第2948目 カリスマは誰でもなれる オリビア・フォックス・カバン (著), 矢羽野 薫 (翻訳)


カリスマは誰でもなれる (ノンフィクション単行本)

カリスマは誰でもなれる (ノンフィクション単行本)


会話の途中で、相手が上半身をそらしたり、頭を後ろに傾けたり、あなたから数歩離れたりしていることに気がついたとしよう。パーソナルスペースをもっと確保したいという合図かもしれない。ここで最もいけないのは、相手に近づこうとすることだ。そのような振る舞いは相手の不快感を増やし、そうした感情をあなたと関連づけさせる可能性は十分にある。こういうときは、あなたも体をそらすか、数センチ下がって、相手にスペースを提供する。


パーソナルスペースの広さは文化や人口密度、あるいは状況によって異なり、ひとりひとりの「安全地帯」は大きく変動する。混んだエレベーターの中や地下鉄など特定の状況では、普段よりパーソナルスペースが制限されることを受け入れるだろう。
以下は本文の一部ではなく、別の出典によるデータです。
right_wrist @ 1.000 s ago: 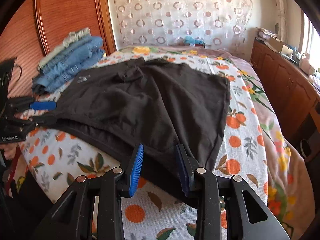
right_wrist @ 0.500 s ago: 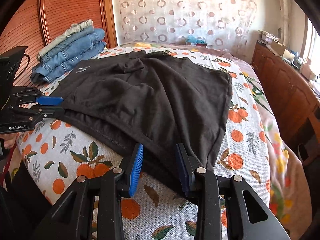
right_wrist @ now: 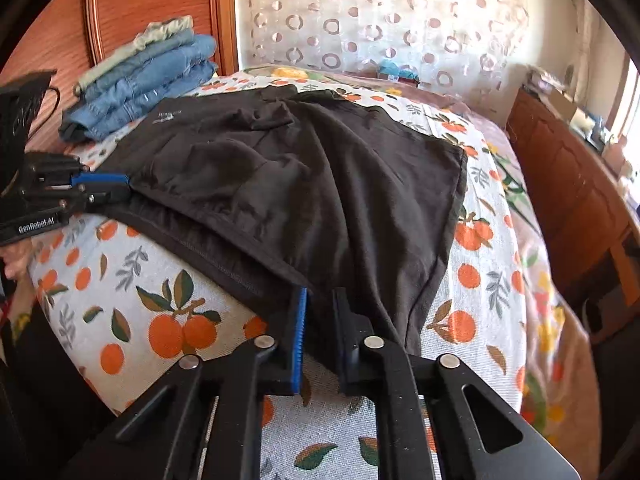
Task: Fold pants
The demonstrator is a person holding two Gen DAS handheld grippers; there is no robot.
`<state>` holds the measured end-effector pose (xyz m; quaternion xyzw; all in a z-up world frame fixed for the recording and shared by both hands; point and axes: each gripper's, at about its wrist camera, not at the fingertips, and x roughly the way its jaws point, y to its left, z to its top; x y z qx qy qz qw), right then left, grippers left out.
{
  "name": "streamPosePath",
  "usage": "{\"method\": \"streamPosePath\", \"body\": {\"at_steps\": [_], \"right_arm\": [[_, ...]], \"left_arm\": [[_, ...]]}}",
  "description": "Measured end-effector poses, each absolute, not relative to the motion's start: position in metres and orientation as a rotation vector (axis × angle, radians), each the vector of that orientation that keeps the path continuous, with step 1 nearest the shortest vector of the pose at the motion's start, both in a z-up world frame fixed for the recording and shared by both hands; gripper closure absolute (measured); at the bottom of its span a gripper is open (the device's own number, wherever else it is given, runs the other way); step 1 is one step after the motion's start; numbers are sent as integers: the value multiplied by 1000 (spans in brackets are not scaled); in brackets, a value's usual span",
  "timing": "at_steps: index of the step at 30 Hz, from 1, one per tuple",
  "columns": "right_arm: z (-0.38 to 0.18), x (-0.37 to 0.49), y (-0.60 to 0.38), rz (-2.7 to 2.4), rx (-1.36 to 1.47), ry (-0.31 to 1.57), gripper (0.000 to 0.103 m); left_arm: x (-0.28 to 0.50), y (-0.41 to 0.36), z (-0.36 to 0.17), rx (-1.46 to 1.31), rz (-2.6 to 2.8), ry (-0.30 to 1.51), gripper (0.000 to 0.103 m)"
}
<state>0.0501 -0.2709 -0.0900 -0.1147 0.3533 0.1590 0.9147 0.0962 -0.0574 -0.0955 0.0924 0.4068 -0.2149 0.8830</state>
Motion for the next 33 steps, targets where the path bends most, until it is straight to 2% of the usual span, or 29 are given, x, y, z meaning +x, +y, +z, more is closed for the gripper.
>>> {"method": "streamPosePath", "body": {"at_steps": [4, 13, 20, 22, 28, 33], "right_arm": [[-88, 49, -273, 336, -216, 719, 98], [-80, 27, -281, 376, -172, 687, 98], [-88, 22, -285, 382, -174, 707, 98], [-89, 23, -286, 378, -162, 703, 98], [-88, 15, -292, 390, -109, 716, 98], [-79, 1, -293, 394, -70, 681, 98]], "left_arm": [[96, -57, -95, 180, -456, 841, 100], [76, -52, -84, 170, -475, 814, 100], [75, -53, -94, 178, -478, 839, 100], [75, -51, -93, 173, -468, 835, 99], [68, -37, -88, 170, -421, 830, 84], [56, -21, -86, 168, -393, 829, 82]]}}
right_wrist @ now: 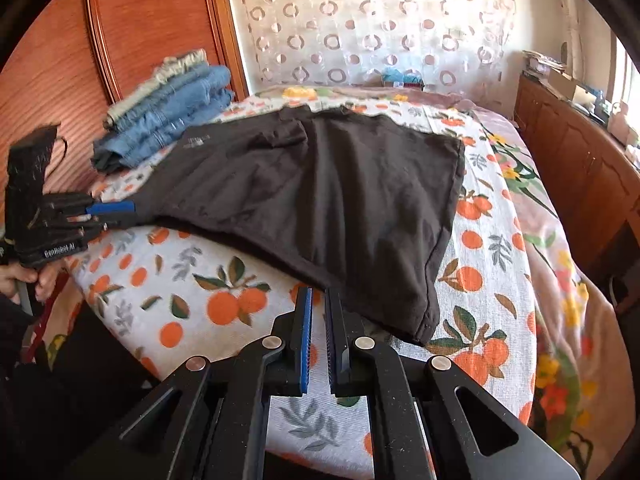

パーソナルスペースの感覚が深くしみついていることを私が実感したのは、混雑した地下鉄の車内で自分の本能を制御しようと試みたときのことだ。ドアが開いて乗客がどっと降りると、車内にいくつか空間ができたが、私は隣に立っている人のそばを離れたい衝動に抵抗してみようと思いついた。同じ場所に同じ体勢で立ちつづけ、周囲に押されて隣の人とほとんどくっつきそうになった。


私は人間の本能についてよく知っているのだから、本能の束縛から自由になれるのではないかと思ったのだが、もちろん無理だった。自分でも驚いたkとに、私は実際に肉体的な不快感を覚え、耐えがたいほど不快になった。その場で立っていようと最大限努力していたつもりだったが、気がついたときには、私の体は私のものではなかった。足は踏ん張ったまま、バランス感覚と重力が許すかぎり体をのけぞらしていた。


パーソナルスペースは他人とのやりとりに影響を与え、状況の感じ方を変える。だから交渉人は、どこに座るかを慎重に考える。座席の選択が、交渉全体の結果に影響を及ぼしかねないと知っているからだ。たとえば、テーブルを挟んで向い合わせに座ると、話す文章が短くなり、議論になりやすく、話の内容を覚えていないこともある。